KIEV, Ukraine — Preparing for the pride and angst of watching Liverpool contest the biggest game in club football, John Henry is ready to take stock of the often-fraught, eight-year journey as owner.
The perilous plight of the club he inherited: The early mistakes as the Boston Red Sox ownership group found its feet in soccer: The challenge of restoring the team to the pinnacle of the European game: And the toughest decisions of them all: Reluctantly selling players adored by supporters.
"Maybe it's because I'm an American, but I have a difficult time understanding why anyone would want to leave Liverpool," Henry told The Associated Press in an in-depth discussion of the club carried out by email. "The club is so rich in history and tradition, supported by so many millions around the world, in virtually every country of the world."
That global standing wasn't enough to prevent Barcelona twice in the last four years tempting Liverpool's star forwards, paying around 240 million euros ($280 million) for Luiz Suarez and Philippe Coutinho.
"You don't want to be in the position where players want to go somewhere else, even if it is a great club like Barcelona," Henry said. "It's hard to understand why players would want to go to a league where the competition is so weak. They must play 30 or so meaningless matches per year waiting for Champions League matches."
When the final of the Champions League is played on Saturday it will be Liverpool taking on Real Madrid in Kiev's Olympic Stadium. For Coutinho and Suarez, the Champions League ended in the quarterfinals.
"They'll be watching this weekend and could have been playing," Henry said. "But (part owner) Mike Gordon, (sporting director) Michael Edwards and everyone in our scouting department have done a terrific job in making the best of those two difficult situations."
The squabbling and financial strife of the previous American owners — Tom Hicks and George Gillett Jr. — left Liverpool facing not just relegation from the Premier League but bankruptcy in 2010. It took a court battle instigated by the Royal Bank of Scotland in the midst of a global financial crisis for Henry's Fenway Sports Group to be able to wrest control of the debt-ridden club.
In the heat of the October 2010 Merseyside derby — Henry's first game as principal owner — the hazardous state of his new asset was brought home by taunts from rival supporters. Relegation was looming after a 2-0 loss to Everton left Liverpool only off the bottom of the Premier League on goal difference.
"Evertonians were chanting 'You're going down,'" Henry recalled. "We were 19th at the time, but we managed to stay up despite a lot of early mistakes."
Such as when then-director of football Damien Comolli oversaw the 50 million pounds generated by selling Fernando Torres to Chelsea in 2011 being reinvested in paying 35 million pounds on an unproven Andy Carroll, who was blighted by injuries.

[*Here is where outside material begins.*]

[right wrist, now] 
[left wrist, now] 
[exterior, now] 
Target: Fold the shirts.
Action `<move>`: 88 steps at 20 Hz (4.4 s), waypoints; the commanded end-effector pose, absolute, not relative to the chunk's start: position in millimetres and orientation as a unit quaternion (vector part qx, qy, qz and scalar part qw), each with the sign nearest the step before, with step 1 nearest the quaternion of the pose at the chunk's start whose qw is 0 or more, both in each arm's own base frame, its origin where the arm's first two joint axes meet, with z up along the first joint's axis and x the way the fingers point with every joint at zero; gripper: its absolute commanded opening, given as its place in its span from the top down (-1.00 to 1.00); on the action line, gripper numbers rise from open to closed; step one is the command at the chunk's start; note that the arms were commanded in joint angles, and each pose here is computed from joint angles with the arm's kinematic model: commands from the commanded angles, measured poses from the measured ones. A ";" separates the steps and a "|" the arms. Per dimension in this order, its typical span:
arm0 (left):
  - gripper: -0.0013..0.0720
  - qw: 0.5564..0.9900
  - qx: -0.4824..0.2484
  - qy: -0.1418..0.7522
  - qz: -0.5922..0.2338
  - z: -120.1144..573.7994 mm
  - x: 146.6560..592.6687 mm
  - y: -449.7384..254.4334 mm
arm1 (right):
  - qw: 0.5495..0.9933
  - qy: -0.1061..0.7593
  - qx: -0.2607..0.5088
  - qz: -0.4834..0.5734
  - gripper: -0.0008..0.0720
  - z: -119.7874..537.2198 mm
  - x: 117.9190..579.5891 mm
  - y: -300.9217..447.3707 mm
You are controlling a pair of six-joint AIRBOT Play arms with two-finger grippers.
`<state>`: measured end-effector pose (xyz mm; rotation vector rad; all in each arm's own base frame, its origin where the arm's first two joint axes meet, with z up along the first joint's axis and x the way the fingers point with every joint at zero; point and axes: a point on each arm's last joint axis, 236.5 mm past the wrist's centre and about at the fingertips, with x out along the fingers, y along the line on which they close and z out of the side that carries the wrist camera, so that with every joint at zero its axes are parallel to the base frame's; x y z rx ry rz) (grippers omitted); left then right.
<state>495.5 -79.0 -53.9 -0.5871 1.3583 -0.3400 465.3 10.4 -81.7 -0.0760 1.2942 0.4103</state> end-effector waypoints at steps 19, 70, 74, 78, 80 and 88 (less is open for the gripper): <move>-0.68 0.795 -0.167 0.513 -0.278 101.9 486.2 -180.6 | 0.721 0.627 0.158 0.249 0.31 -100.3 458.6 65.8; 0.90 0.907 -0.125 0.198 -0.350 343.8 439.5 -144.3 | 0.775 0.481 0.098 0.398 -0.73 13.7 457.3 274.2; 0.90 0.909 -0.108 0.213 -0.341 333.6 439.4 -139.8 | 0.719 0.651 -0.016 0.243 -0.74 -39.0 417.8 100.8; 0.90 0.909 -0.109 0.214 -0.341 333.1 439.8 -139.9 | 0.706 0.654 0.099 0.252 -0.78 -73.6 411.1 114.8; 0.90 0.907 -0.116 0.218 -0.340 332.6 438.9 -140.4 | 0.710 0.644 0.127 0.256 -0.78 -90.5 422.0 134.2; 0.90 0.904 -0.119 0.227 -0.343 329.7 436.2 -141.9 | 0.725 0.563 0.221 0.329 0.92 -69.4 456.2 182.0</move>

"Football isn't easy," Henry said, "and building from that squad, if you remember that squad, took a lot time."
TRANSFORMING THE CLUB
While fan unrest was dissipated with the return of an Anfield hero as manager, Kenny Dalglish was only a short-term fix. Unity had been restored but it took Brendan Rodgers to come within touching distance of winning the Premier League in 2014.
Rodgers was fired in October 2015, but FSG was working behind the scenes to create an appealing environment to attract Juergen Klopp, one of the new generation of super coaches who won the Bundesliga twice with Borussia Dortmund.
"It took Michael Edwards winning more and more of the battles internally to get us to the point that when we met with Juergen he said, 'I really want to coach this group. This will be fun,'" Henry said.
Boisterous on the sidelines, Klopp ensured his team was similarly expressive on the pitch with high-energy, attacking football.
There have been setbacks: An eighth-place finish and Europa League final loss meant Liverpool failed to return to the Champions League in 2016. But given Liverpool has not even featured in the Champions League in consecutive seasons over the last decade, it represents unexpected progress under Klopp.
"He has done a tremendous job getting us into this position," Henry said. "He has been just as effective in inspiring not just our players but everyone who loves this club. He is an inspired, natural leader who is sensitive to what some might see as small things, but are very important over the long term."
Few expected Klopp to be able to find a way past Manchester City in the Champions League quarterfinals. But Liverpool won home (3-0) and away (2-1) against a formidable City side that went on to win the Premier League by 19 points.
"On European nights I felt like the supporters at Anfield pushed the club past opponents to the point that we were just unbeatable on those nights," Henry said. "On away nights the resolve and effort of this group of highly talented players got us to the finals.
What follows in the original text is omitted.